> [PROBLEM REQUIREMENTS]:
Word for word, restate the lines of the listing below from the line with "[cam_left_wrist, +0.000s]" through the line with "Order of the", and do not include the pictures.

> [DATA EXTRACTS]:
»»

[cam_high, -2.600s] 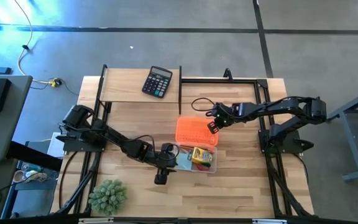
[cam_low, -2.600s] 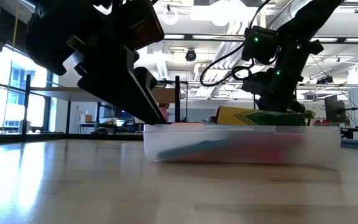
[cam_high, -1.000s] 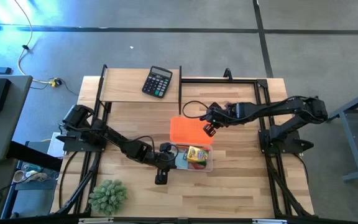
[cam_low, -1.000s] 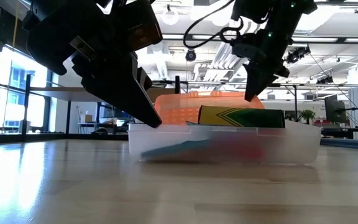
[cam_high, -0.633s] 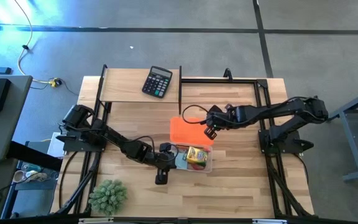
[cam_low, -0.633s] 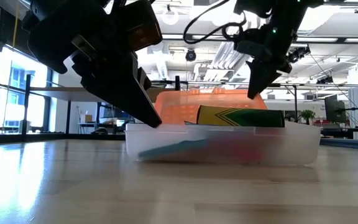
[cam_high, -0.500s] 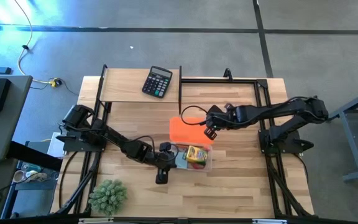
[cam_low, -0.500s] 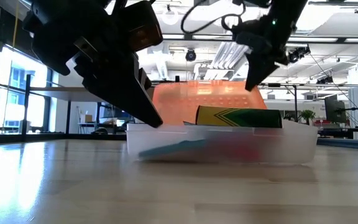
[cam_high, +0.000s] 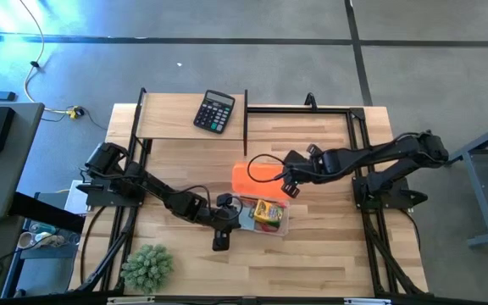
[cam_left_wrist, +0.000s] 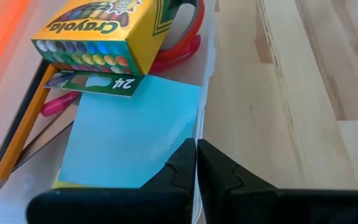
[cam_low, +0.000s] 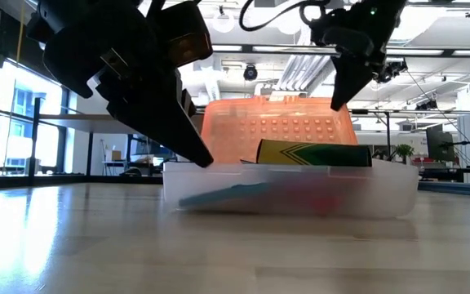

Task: Pack school essentials
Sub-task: Close the supply box

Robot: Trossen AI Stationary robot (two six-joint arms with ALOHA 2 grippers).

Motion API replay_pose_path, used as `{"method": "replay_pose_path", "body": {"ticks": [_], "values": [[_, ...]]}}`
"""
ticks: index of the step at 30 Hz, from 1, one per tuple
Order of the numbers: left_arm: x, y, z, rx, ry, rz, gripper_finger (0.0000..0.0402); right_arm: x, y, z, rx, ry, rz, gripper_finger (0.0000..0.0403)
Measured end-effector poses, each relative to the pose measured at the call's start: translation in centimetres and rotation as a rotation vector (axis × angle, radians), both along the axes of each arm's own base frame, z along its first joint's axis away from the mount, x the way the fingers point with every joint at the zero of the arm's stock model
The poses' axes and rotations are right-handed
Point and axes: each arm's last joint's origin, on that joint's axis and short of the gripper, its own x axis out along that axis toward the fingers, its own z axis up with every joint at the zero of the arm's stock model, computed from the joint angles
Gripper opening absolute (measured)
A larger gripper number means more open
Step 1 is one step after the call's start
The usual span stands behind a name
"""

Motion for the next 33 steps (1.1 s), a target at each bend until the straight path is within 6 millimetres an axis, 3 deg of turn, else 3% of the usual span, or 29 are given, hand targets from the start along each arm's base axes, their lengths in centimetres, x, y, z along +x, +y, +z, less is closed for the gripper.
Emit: {"method": "replay_pose_path", "body": {"ticks": [6, 18, 33], "values": [[0.0, 0.0, 0.0, -0.003, -0.003, 0.001, 0.0003, -0.1, 0.9, 0.1, -0.019, 0.005, 0.047, 0.0005], [0.1, 0.2, 0.1, 0.009, -0.008, 0.032, 0.0003, 0.1, 3.1, 2.3, 0.029, -0.048, 0.121, 0.0006], [0.2, 0.7, 0.1, 0.044, -0.019, 0.089, 0.0003, 0.5, 5.6, 1.0, 0.112, -0.020, 0.131, 0.0002]]}}
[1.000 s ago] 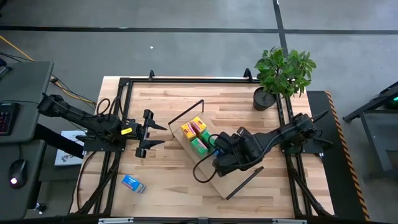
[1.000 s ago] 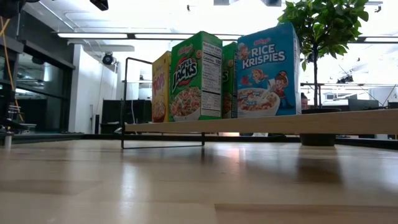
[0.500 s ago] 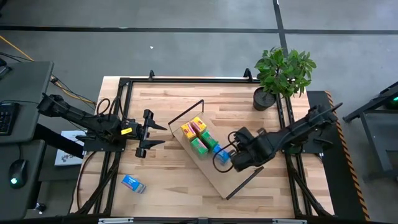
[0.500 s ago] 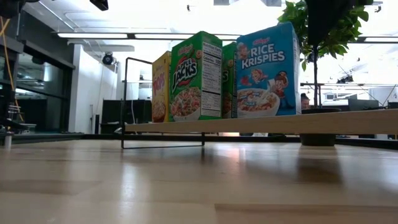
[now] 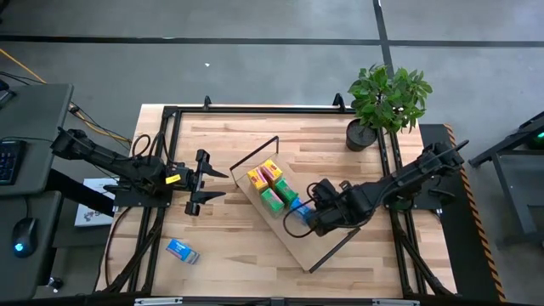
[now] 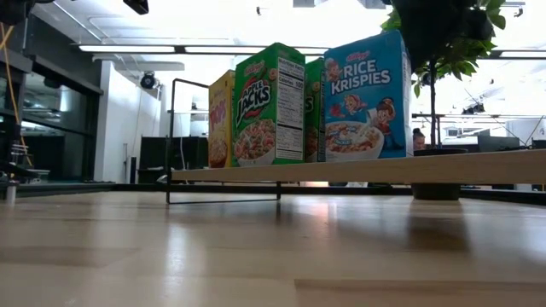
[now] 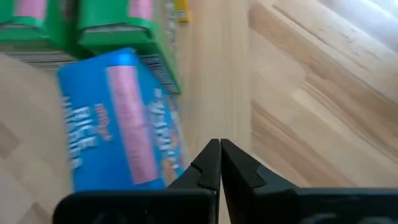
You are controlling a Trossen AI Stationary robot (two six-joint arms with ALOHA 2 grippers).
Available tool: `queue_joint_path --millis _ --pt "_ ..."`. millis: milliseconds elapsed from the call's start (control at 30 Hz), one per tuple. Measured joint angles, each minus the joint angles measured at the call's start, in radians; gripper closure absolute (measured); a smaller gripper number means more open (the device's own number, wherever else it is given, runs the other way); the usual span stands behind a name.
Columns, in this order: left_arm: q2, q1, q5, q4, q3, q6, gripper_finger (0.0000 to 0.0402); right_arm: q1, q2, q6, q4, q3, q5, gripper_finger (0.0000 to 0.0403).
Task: Stack cereal on shelf
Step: Put the right blue cereal box on the shelf
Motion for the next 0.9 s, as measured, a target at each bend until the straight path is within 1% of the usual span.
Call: queue_joint_path --millis 133,300,900 --pt "0.000 0.000 0.000 0.000 0.000 0.000 0.0194 0.000 0.000 -0.012 0.030 0.000 -0.006 0.0401" --pt "0.000 0.000 0.000 0.000 0.000 0.000 0.0194 0.000 0.000 -0.011 0.035 0.000 -0.045 0.0402" --pt "0.000 0.000 0.000 0.000 0.000 0.000 0.0194 0.001 0.000 0.011 0.072 0.000 -0.129 0.0403"
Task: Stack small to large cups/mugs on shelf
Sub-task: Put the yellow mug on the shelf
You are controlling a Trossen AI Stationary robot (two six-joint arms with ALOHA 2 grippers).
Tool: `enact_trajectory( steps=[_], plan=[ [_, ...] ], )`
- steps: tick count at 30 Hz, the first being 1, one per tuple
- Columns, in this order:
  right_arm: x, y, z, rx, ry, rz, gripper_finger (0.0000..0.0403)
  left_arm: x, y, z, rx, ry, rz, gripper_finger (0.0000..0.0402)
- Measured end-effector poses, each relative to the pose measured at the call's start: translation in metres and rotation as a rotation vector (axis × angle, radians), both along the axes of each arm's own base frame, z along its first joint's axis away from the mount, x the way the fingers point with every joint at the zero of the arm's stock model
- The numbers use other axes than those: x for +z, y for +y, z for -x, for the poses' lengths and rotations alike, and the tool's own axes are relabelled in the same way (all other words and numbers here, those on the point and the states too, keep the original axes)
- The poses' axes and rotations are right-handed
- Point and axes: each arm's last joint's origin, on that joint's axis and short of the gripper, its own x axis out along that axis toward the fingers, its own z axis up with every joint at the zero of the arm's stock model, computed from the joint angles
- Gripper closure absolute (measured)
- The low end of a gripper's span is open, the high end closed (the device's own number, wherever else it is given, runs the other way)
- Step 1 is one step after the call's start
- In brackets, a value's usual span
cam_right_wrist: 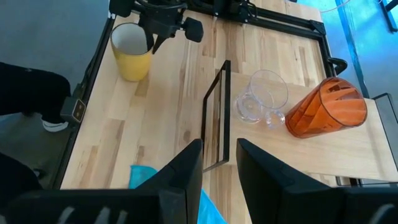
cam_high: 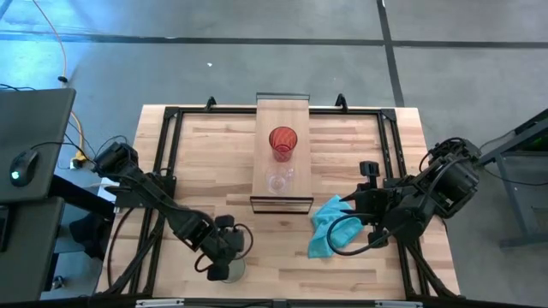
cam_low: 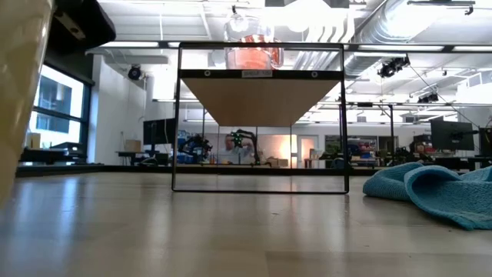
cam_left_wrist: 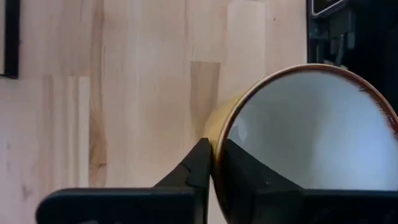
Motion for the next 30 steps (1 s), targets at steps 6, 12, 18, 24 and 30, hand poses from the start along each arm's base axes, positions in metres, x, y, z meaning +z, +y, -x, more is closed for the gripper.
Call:
enact_trajectory(
  steps=[6, 12, 18, 24, 30],
  plan=[
    [0.0, 0.0, 0.0, 0.0, 0.0, 0.0, 0.0311, 0.01, 0.002, -0.001, -0.003, -0.017, -0.083, 0.0394],
    [-0.001, 0.001, -0.001, 0.0, 0.003, 0.004, 0.0311, 0.023, 0.006, -0.001, 0.001, 0.019, -0.145, 0.0394],
    [-0.013, 0.005, -0.005, -0.004, 0.044, 0.032, 0.0311, 0.034, 0.019, 0.0, 0.023, 0.1, -0.194, 0.0395],
    [-0.029, 0.009, -0.01, -0.03, 0.097, 0.047, 0.0311, 0.046, 0.034, -0.005, 0.024, 0.127, -0.208, 0.0396],
    [-0.036, 0.011, -0.011, -0.025, 0.132, 0.037, 0.0311, 0.057, 0.045, -0.011, 0.004, 0.134, -0.201, 0.0396]
  ],
)
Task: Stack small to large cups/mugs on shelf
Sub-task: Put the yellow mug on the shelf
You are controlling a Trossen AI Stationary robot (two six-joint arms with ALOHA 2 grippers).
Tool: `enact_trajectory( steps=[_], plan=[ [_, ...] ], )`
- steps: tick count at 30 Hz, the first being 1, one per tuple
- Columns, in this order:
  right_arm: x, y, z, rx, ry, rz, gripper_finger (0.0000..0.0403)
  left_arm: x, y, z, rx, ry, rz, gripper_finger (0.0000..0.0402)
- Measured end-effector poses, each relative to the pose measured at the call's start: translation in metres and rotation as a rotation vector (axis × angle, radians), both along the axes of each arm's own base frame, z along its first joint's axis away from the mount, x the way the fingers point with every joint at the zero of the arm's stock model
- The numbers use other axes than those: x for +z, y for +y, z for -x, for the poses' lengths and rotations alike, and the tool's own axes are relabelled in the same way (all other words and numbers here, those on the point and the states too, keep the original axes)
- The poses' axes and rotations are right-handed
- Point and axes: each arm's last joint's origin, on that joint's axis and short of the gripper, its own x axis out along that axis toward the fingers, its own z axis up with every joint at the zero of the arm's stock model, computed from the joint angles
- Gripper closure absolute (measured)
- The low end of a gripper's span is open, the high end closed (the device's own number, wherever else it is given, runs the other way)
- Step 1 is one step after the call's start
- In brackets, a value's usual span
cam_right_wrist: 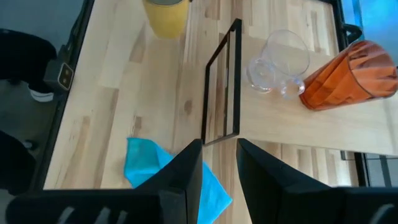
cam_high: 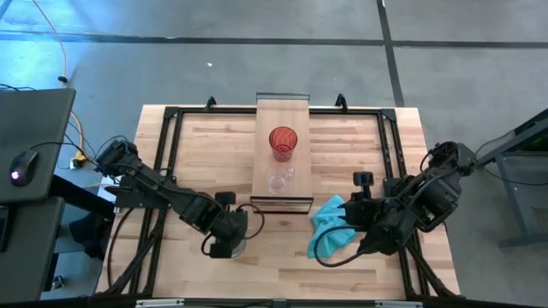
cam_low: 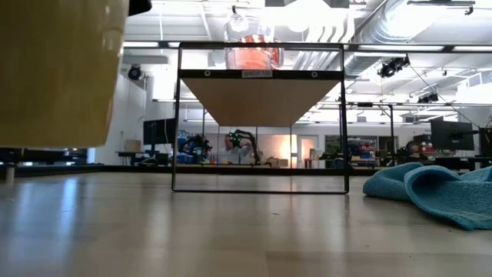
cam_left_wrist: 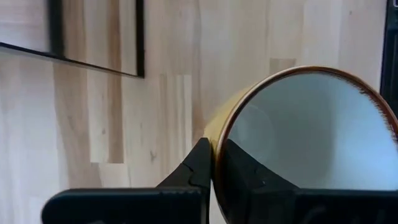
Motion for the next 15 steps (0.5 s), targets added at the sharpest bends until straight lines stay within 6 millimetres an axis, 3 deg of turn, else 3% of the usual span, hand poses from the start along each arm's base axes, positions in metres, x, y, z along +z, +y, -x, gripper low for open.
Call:
enact_trajectory(
  steps=[7, 15],
  plan=[
    [0.0, 0.006, 0.005, 0.025, 0.001, -0.007, 0.0311, 0.018, 0.013, 0.003, -0.003, -0.006, -0.009, 0.0396],
    [0.0, 0.011, 0.009, 0.028, -0.006, -0.018, 0.0311, 0.046, 0.023, 0.026, 0.006, -0.081, -0.013, 0.0396]
  ],
)
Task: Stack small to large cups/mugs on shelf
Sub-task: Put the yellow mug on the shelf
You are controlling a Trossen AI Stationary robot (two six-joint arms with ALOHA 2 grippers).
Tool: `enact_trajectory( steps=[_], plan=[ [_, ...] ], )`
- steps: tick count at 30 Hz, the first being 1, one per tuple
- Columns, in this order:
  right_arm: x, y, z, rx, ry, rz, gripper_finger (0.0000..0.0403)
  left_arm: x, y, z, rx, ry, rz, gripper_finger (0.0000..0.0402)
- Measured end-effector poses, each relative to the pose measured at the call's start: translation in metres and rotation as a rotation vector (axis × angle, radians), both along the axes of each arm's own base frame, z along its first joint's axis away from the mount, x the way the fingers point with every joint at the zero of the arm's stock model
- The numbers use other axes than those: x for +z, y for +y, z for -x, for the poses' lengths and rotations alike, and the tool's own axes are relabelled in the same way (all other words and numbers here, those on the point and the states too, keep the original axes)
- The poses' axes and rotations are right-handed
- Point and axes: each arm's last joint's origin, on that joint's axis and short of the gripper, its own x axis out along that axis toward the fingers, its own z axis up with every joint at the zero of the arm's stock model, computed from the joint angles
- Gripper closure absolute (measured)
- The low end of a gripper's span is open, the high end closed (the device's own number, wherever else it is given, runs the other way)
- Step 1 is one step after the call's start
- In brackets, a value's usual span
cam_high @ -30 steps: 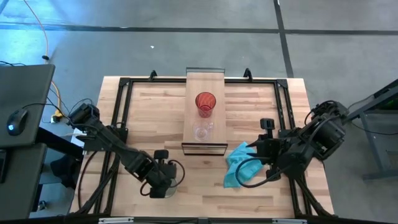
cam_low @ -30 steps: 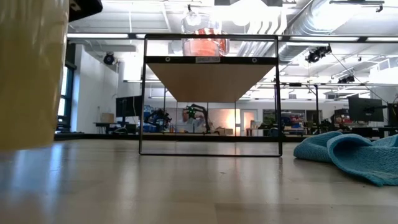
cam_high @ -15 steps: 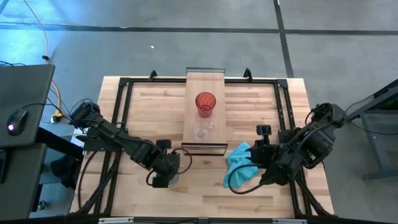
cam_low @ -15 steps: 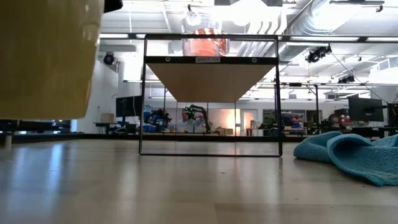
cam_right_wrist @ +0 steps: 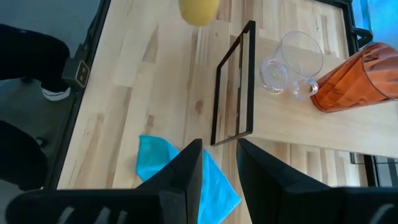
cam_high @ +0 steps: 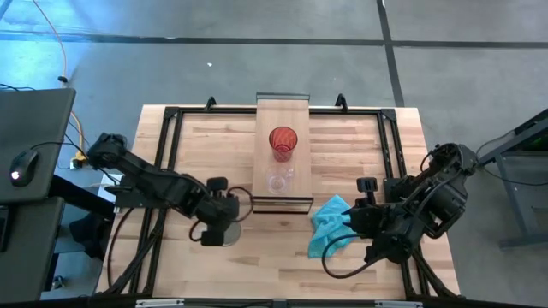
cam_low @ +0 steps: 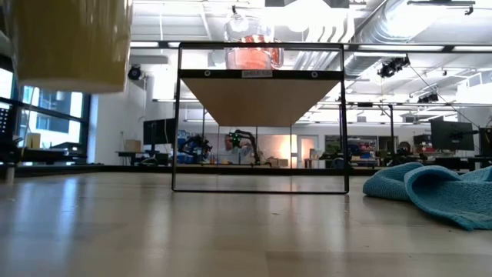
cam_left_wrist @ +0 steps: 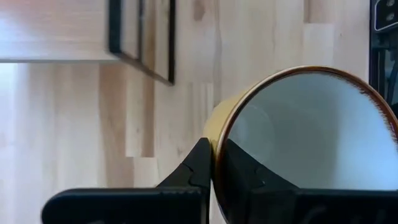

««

> [SOLUTION TO THIS PROBLEM]:
[cam_left_wrist, +0.000s] 
[cam_low, +0.000s] 

Task: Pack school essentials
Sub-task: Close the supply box

Robot: Trossen AI Stationary robot (two six-joint arms with ALOHA 2 grippers).

Motion API replay_pose_path, used as `{"method": "replay_pose_path", "body": {"ticks": [_], "values": [[_, ...]]}}`
"""
ticks: index of the step at 30 Hz, from 1, one per tuple
Order of the numbers: left_arm: x, y, z, rx, ry, rz, gripper_finger (0.0000..0.0402); right_arm: x, y, z, rx, ry, rz, gripper_finger (0.0000..0.0403)

The output is finished, and nothing else is needed.